## Exercise details
Only one stretch of the data below is wanted: the lines starting at the one with "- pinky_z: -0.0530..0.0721" and ending at the one with "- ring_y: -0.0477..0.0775", both included, given again exactly.

━━ Exercise data ━━

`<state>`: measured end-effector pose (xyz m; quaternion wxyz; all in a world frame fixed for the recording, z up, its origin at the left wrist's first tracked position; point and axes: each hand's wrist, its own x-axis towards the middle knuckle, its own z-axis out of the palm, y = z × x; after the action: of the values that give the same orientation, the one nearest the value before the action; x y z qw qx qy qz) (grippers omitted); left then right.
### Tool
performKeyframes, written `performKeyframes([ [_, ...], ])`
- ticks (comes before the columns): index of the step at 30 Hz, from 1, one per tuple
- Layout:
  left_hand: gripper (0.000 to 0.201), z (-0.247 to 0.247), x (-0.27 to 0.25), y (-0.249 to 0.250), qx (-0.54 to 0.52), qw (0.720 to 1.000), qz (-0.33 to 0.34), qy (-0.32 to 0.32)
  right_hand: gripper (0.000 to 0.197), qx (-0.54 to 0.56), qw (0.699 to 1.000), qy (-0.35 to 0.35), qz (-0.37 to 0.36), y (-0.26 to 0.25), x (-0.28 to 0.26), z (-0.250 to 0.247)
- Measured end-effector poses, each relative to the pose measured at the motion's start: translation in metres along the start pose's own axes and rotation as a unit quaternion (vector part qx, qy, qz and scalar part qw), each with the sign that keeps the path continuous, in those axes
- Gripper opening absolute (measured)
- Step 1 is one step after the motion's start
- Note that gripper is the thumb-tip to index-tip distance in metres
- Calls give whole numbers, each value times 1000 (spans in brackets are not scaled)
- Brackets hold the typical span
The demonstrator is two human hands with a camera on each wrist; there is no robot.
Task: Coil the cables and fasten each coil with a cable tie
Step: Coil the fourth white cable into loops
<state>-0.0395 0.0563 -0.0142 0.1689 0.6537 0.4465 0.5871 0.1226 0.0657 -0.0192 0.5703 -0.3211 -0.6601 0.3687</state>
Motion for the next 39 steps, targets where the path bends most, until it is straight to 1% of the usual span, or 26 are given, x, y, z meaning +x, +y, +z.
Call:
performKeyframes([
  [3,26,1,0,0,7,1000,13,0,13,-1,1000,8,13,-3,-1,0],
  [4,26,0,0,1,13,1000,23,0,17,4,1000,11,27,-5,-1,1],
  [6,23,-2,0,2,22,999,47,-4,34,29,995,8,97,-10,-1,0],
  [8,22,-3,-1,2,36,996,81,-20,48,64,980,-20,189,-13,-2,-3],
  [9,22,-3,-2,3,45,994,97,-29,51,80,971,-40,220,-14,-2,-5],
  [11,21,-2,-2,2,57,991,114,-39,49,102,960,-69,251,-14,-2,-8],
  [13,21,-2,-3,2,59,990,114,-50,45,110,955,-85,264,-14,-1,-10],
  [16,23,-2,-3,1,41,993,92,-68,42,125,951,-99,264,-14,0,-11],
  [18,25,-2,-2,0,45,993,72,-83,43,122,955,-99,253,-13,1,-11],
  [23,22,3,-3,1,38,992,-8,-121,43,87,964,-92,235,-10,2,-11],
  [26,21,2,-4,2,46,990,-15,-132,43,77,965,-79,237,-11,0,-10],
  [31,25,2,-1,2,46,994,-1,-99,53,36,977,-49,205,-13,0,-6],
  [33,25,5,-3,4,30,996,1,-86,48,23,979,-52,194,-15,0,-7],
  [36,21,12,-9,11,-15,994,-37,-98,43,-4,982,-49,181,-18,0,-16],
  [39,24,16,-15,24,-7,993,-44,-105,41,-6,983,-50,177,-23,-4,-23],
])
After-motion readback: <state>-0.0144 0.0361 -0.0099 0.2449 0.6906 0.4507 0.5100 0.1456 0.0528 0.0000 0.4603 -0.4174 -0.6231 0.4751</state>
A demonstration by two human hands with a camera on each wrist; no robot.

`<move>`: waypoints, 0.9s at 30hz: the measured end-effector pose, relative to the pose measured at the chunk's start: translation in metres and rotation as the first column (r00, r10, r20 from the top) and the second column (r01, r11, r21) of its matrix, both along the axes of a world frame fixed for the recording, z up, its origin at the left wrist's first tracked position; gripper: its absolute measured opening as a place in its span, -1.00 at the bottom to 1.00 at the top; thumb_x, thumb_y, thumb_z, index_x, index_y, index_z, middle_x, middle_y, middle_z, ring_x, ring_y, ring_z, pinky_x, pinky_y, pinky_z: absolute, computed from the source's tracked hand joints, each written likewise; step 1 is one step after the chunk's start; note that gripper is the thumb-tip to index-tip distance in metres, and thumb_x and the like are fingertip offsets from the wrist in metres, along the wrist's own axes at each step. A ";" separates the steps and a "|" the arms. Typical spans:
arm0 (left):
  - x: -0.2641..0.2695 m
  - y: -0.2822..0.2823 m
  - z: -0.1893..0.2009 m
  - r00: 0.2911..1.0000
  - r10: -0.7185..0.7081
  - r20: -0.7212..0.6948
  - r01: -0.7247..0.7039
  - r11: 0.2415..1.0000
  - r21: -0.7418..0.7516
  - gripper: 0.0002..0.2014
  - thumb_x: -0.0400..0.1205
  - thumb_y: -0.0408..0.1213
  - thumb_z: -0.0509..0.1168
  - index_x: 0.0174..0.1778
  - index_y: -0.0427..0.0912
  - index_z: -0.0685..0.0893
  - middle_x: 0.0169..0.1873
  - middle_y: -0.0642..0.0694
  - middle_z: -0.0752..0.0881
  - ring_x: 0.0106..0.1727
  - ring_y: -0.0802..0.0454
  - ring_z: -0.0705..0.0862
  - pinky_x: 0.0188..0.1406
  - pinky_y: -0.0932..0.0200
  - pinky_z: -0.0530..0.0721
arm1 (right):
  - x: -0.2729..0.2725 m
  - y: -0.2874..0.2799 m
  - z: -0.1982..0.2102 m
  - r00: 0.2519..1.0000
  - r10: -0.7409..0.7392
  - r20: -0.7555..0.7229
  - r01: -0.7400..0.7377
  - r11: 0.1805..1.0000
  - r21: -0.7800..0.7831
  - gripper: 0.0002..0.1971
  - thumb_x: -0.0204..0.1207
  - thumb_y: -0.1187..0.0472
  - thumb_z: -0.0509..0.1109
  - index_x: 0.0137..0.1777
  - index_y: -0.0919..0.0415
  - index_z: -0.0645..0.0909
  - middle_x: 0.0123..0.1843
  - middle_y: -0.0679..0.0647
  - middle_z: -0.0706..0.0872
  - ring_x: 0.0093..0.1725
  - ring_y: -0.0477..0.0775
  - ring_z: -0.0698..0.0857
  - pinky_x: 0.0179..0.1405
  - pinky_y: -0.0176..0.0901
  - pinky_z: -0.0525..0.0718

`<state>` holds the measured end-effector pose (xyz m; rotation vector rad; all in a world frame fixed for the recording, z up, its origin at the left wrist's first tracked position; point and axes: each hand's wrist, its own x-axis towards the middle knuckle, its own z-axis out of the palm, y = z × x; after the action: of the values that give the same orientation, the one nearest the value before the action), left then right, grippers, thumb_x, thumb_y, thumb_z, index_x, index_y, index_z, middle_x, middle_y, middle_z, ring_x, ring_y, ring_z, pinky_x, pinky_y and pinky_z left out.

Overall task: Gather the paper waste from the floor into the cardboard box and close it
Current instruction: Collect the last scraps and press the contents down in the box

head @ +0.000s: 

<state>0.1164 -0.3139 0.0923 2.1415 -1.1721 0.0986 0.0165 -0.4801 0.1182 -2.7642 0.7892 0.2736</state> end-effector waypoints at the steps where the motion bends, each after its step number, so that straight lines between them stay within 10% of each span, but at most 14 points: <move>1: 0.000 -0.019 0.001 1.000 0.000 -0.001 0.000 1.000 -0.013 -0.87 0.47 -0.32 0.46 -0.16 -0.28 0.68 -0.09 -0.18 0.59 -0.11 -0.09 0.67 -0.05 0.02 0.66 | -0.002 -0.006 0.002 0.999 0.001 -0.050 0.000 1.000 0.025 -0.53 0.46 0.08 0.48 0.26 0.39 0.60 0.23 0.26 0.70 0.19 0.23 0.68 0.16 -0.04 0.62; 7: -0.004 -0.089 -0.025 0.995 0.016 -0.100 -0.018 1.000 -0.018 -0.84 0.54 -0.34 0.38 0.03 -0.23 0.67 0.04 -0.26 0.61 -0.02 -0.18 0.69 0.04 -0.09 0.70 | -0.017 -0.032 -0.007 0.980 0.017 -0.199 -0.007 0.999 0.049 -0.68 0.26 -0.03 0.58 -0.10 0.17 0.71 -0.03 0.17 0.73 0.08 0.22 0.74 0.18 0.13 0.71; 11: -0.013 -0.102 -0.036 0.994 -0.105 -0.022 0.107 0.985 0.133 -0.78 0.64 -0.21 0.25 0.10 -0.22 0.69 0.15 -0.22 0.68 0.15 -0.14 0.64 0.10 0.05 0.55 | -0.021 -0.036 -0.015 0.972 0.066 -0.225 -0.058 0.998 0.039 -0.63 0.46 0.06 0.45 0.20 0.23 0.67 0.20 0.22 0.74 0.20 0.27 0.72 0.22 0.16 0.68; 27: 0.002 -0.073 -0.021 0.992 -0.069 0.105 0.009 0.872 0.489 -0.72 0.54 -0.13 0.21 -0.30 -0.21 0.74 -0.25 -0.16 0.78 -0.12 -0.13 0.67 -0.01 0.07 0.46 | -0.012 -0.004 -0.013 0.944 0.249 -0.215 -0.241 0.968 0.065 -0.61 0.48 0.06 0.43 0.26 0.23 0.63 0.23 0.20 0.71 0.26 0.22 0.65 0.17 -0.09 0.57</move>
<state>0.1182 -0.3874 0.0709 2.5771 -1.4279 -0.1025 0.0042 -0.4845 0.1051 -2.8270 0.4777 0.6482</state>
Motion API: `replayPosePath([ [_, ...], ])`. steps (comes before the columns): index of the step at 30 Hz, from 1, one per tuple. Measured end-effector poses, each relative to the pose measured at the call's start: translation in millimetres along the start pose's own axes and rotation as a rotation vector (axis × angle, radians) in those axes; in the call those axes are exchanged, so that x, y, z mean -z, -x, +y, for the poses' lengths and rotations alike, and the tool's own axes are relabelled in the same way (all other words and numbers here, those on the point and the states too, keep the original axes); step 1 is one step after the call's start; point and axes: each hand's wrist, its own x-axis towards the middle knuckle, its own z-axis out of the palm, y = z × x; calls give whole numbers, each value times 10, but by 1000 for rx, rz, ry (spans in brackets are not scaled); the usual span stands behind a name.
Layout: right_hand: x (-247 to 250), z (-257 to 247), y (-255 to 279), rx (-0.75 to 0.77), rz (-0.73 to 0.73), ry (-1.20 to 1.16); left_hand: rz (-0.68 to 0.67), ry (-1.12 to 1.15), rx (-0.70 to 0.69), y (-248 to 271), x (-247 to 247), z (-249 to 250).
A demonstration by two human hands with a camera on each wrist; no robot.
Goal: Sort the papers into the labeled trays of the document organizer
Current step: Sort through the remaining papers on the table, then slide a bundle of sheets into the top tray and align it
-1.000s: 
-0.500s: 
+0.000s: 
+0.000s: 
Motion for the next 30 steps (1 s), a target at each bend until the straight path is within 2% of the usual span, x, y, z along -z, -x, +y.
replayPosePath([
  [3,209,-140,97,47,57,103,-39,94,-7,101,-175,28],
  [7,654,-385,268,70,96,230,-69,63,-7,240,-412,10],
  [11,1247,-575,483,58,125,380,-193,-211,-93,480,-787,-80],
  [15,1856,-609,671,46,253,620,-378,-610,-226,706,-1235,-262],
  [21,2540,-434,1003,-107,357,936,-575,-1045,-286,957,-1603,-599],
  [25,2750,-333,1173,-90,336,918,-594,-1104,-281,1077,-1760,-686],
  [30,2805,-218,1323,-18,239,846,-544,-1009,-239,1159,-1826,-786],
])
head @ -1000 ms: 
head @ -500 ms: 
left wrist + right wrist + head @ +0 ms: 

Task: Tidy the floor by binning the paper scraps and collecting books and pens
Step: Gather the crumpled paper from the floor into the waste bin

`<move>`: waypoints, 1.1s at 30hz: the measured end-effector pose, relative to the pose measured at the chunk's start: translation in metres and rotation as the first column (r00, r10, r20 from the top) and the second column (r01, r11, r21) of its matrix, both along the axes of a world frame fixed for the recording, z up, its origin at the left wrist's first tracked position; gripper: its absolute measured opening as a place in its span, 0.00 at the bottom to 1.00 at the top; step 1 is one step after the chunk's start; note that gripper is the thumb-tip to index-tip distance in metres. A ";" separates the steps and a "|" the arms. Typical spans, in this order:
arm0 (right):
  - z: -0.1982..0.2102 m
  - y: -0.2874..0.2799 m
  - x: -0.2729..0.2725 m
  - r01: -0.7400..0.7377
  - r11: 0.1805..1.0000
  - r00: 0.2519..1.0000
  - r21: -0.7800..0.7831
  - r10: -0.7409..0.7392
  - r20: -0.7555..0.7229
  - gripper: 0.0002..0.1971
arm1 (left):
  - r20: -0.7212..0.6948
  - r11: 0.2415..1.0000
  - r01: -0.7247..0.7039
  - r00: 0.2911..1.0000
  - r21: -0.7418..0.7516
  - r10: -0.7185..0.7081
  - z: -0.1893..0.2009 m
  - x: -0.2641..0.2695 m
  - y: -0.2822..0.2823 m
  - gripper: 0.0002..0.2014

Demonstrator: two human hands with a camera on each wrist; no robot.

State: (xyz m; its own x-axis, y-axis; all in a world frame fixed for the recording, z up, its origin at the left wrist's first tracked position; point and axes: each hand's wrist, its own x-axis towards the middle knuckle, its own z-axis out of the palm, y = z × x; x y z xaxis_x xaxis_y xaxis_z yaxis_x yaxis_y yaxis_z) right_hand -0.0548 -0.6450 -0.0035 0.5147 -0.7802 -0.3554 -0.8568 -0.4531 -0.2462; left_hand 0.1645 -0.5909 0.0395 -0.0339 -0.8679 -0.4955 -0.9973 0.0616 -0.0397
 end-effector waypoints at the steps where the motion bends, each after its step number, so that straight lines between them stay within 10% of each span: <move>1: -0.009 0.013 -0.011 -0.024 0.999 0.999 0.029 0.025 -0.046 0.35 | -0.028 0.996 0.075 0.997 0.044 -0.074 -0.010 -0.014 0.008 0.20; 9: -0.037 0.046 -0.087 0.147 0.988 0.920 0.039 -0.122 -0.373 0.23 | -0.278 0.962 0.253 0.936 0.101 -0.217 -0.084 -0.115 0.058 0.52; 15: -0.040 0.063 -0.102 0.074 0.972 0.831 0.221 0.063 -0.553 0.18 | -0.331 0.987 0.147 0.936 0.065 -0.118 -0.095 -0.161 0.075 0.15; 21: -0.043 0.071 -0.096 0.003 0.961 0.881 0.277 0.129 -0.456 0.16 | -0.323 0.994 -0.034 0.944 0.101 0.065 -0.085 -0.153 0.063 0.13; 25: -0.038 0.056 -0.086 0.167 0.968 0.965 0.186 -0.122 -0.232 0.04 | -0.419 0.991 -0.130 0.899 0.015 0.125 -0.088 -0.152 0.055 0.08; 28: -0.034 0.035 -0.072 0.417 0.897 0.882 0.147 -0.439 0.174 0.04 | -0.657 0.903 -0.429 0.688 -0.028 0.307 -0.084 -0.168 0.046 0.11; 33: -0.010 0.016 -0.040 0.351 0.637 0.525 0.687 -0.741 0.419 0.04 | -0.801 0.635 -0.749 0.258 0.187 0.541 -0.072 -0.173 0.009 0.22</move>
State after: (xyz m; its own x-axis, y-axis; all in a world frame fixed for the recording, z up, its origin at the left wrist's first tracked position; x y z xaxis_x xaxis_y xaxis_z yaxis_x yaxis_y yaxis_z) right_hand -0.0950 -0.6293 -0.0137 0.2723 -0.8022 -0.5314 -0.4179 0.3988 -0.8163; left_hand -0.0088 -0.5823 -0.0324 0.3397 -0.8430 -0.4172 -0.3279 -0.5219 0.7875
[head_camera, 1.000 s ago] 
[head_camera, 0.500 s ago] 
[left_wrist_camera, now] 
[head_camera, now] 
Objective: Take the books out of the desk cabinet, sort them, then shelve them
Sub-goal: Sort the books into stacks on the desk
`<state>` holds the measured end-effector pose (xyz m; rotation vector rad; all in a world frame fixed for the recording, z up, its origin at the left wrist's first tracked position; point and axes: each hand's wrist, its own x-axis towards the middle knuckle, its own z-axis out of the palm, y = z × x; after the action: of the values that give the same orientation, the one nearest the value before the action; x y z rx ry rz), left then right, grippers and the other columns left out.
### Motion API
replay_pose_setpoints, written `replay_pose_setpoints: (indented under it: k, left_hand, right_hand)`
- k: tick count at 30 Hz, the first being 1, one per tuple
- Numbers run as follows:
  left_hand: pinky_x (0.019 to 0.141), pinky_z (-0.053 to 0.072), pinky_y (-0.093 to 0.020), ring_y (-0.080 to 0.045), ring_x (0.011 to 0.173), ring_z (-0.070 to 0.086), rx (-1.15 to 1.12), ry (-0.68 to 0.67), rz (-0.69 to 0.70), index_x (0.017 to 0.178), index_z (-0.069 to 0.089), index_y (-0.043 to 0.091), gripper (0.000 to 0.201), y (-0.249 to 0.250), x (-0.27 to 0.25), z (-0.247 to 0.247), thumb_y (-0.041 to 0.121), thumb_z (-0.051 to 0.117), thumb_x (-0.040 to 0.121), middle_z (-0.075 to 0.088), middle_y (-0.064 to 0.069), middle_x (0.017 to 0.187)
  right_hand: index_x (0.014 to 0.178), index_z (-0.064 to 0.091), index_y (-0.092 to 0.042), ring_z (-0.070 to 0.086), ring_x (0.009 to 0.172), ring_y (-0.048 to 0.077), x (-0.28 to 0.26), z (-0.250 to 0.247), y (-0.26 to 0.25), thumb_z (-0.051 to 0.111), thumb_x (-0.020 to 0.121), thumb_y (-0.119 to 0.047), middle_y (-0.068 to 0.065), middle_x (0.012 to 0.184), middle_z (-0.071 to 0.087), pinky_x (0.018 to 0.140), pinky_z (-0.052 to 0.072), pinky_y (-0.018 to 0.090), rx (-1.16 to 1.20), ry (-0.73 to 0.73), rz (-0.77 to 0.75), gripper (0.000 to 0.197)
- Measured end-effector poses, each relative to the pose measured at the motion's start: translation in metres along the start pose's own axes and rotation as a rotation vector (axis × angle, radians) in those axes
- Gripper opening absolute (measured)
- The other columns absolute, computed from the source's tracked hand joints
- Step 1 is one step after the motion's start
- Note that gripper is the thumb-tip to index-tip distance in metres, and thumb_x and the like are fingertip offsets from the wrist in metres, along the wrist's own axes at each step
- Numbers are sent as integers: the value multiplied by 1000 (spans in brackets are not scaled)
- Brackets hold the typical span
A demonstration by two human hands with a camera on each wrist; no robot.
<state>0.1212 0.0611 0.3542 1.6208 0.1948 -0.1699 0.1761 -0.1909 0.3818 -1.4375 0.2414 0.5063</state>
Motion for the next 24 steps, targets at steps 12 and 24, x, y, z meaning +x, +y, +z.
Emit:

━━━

## Response to the exercise
  - pinky_z: -0.0530..0.0721
arm1 (right):
  - x: -0.2729..0.2725 m
  - y: -0.2874..0.2799 m
  - z: -0.1982..0.2102 m
  - r00: 0.2519..1.0000
  - r10: -0.7409..0.7392
  - r20: -0.7555..0.7229
  - r01: -0.7400..0.7377
  - r11: 0.1805..1.0000
  - r21: -0.7800..0.7831
  - gripper: 0.0002..0.1971
  - thumb_x: -0.0204..0.1207
  - thumb_y: -0.1187..0.0472
  - thumb_z: -0.0509..0.1109
  - index_x: 0.0137..0.1777
  - index_y: -0.0919..0.0415
  - index_z: -0.0645..0.0909
  - middle_x: 0.0123..0.1843
  - middle_y: -0.0679..0.0647
  - middle_z: -0.0706..0.0872
  - ring_x: 0.0093..0.1725
  - ring_y: -0.0477..0.0775

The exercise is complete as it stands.